"Kuhle" Therapie: Entspannung durch Kuhkuscheln in Dransfeld
Sanfte Riesen als Seelentröster: Auf dem Flütjerhof in Dransfeld (Landkreis Göttingen) erleben Besucher Entspannung und Stressabbau durch Kuhkuscheln.
"Die ist so weich wie mein Kaninchen", flüstert die siebenjährige Clara. Sie sitzt im Stall des Flütjerhofs in Dransfeld, eingebettet in weiches Stroh, und streichelt vorsichtig den Kopf der 400 Kilo schweren Kuh "Nikki". Der Rinderdame gefällt das sichtlich gut: Sie kaut gemächlich vor sich hin, ihre Augen sind halb geschlossen. "Nikki" ist eine von fünf Kühen auf dem Hof von Maren Cuckson, die hier eine ganz besondere Therapieform anbietet: Kuhkuscheln.
Eine Umarmung, die beruhigt: Kühe als Seelentröster
"In erster Linie geht es um den Kontakt mit den Kühen", erzählt Maren Cuckson. Sie hat den Hof vor 15 Jahren aufgebaut, seit fünf Jahren bietet sie die besonderen Begegnungen mit Kühen an. "Die Menschen sollen sich den Tieren langsam nähern und sie erst einmal kennenlernen." Dabei sei Ruhe das oberste Gebot: "Kühe nehmen ihre Umgebung anders wahr als wir. Sie erkennen nur etwa 60 Bilder pro Sekunde, schnelle Bewegungen wirken daher ruckartig auf sie." Nur wer sich ruhig und respektvoll nähert, kann eine echte Verbindung zu den Tieren aufbauen. "Und wenn eine Kuh sich dann hinlegt und entspannt, weiß man: Sie fühlt sich wohl und vertraut einem."
Kuscheln gegen Ängste: Die Kraft der Tiertherapie
Das Kuhkuscheln ist für jeden geeignet, der Lust auf eine besondere Begegnung mit den Tieren hat. Ein Tag im Stall kostet 22 Euro - für viele ist es mehr als ein Bauernhof-Besuch. "Jeder, der zu uns kommt, bringt seine eigene Geschichte mit", erklärt Cuckson. Viele Besucher leiden unter Stress, Angststörungen oder Depressionen. "Ich arbeite häufig mit Menschen, die Traumata erlebt haben. Die Begegnung mit den Kühen bietet ihnen einen geschützten Raum, um sich zu öffnen und loszulassen." Besonders bewegend war für Cuckson eine Begegnung mit vier geflüchteten Kindern aus Syrien: "Am Anfang waren sie ganz still, fast ängstlich. Doch nach einer Weile fassten sie Vertrauen, begannen, die Kühe zu streicheln und setzten sich zu ihnen. Am Ende des Tages strahlten sie vor Freude. Die Kühe nehmen dich so, wie du bist. Das macht diese Erfahrung so wertvoll."
Kuscheln heilt - nicht nur Menschen, sondern auch Kühe
Die Begegnungen sind jedoch nicht nur für die Menschen heilsam. "Unsere Kühe genießen die Streicheleinheiten mindestens genauso", sagt Cuckson. Viele der Tiere stammen aus schlechter Haltung, wurden vernachlässigt oder misshandelt. Auf dem Bauernhof in Dransfeld erleben sie zum ersten Mal echte Zuwendung und Fürsorge. "Man merkt, wie sie sich entspannen und Vertrauen fassen. Das macht diese Arbeit so besonders."

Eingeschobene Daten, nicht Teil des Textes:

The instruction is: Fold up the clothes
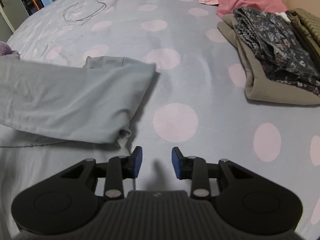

Vom Kuhkuscheln zur Kutschfahrt: Zukunftspläne für den Flütjerhof
Das Kuhkuscheln als tiergestützte Therapie wird immer beliebter. Auch andere Bauernhöfe in Niedersachsen bieten den "kuhlen Kuhkontakt" an. Auf Maren Cucksons Hof leben neben den fünf Kühen auch fünf Pferde, mehrere Katzen und ein Hund - alle aus schwierigen Verhältnissen gerettet. "Mehr Tiere kann ich momentan nicht aufnehmen, dafür fehlt einfach die Zeit."
Doch Cuckson hat große Pläne: "Ich möchte das Angebot weiter ausbauen und noch mehr Menschen eine Begegnung mit unseren Tieren ermöglichen." Und auch eine Kutsche stehe bereit: "Wenn die Kühe Lust haben, sie zu ziehen, können wir hier vielleicht bald auch Ausfahrten anbieten."